W nominacjach biskupów punktem wyjścia musi być watykańska Kongregacji ds. Biskupów działająca w porozumieniu z krajowymi Nuncjuszami. Przecież jeśli ona nie wstawi kogoś do tzw. terno (trzy kandydatury, spośród których Papież wybiera jednego), to raczej on nie zostanie biskupem. Następnie, odpowiedzialność rozkłada się na tych, co stoją”wyżej” tej kongregacji i „niżej”. „Niżej” to oczywiście Lud Boży, który musi Nuncjusza informować o sprawach związanych z biskupami. Tutaj zawiódł Lud Boży Diecezji Łomżyńskiej, ale w dużej mierze nie zwiódł Lud Boży Archidiecezji Poznańskiej. „Wyżej” może być Sekretarz Stanu Stolicy Apostolskiej (tzw. „premier”), ale tylko w sytuacjach, gdy chodzi o kogoś kto pracował w Watykanie albo ma pracować w Watykanie (to Sekretarz Stanu dał znak, by eksmitować ks. Paetza z Watykanu, a potem proponował mu powrót). Wszystkie inne drogi są nieoficjalne, łącznie z tą poprzez Osobistego Sekretarza Papieskiego. A zatem: za błędną decyzję papieską odpowiada NAJPIERW Kongr. ds Biskupów wraz z danym Nuncjuszem.

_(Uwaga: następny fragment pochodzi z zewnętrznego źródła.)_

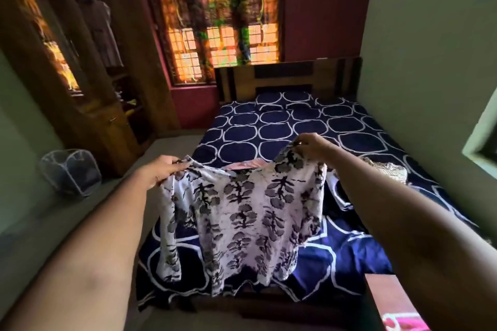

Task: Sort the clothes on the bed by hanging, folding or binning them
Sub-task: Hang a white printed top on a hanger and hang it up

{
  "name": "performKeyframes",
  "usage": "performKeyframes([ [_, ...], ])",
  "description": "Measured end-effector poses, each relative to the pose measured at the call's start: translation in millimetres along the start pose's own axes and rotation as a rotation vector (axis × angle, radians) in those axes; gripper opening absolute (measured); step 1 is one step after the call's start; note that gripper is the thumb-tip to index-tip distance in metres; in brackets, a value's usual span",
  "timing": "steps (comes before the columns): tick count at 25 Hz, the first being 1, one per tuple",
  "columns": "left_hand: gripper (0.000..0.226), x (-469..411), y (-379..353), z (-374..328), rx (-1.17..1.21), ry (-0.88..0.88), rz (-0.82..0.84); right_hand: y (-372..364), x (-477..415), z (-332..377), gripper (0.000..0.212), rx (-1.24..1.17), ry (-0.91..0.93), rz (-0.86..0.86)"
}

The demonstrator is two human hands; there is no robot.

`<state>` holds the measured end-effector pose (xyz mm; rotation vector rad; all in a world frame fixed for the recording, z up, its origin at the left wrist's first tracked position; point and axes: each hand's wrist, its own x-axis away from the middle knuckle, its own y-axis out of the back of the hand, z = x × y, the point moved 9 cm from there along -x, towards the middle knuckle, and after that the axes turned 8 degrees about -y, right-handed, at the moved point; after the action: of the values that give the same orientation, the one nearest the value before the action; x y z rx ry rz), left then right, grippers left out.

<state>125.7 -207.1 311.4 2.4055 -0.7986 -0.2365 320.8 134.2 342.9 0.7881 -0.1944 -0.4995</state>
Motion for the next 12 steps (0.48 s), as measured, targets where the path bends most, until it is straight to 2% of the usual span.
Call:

Inna wstydliwa sprawa polskiego Kościoła – lustracja duchownych.
Zachęcam do zapoznania się z tekstem-wstępem do szerszego opracowania, które mam zamiar opublikować, opartego na moich badaniach naukowych w archiwach IPN.
Pracuje Pan nieprofesjonalnie, wierzy Pan ślepo dokumentom UB. Czy wie Pan, że w sprawie księży umieszczonych na Pana liście jeden z dawnych pracowników UB, nawrócony, pełen skruchy, przyznał się, że wtedy ślepo wpisywał na listę współpracowników kogokolwiek, by wykazać się przed przełożonymi…? Dlaczego nie upublicznił Pan tego faktu, choć go Pan dobrze zna? Zawaliłaby się „metodologia” pana badań. To takie banalne. Pan jako „naukowiec”, nie rozróżnia czym jest tekst, czym dokument, czym fikcja?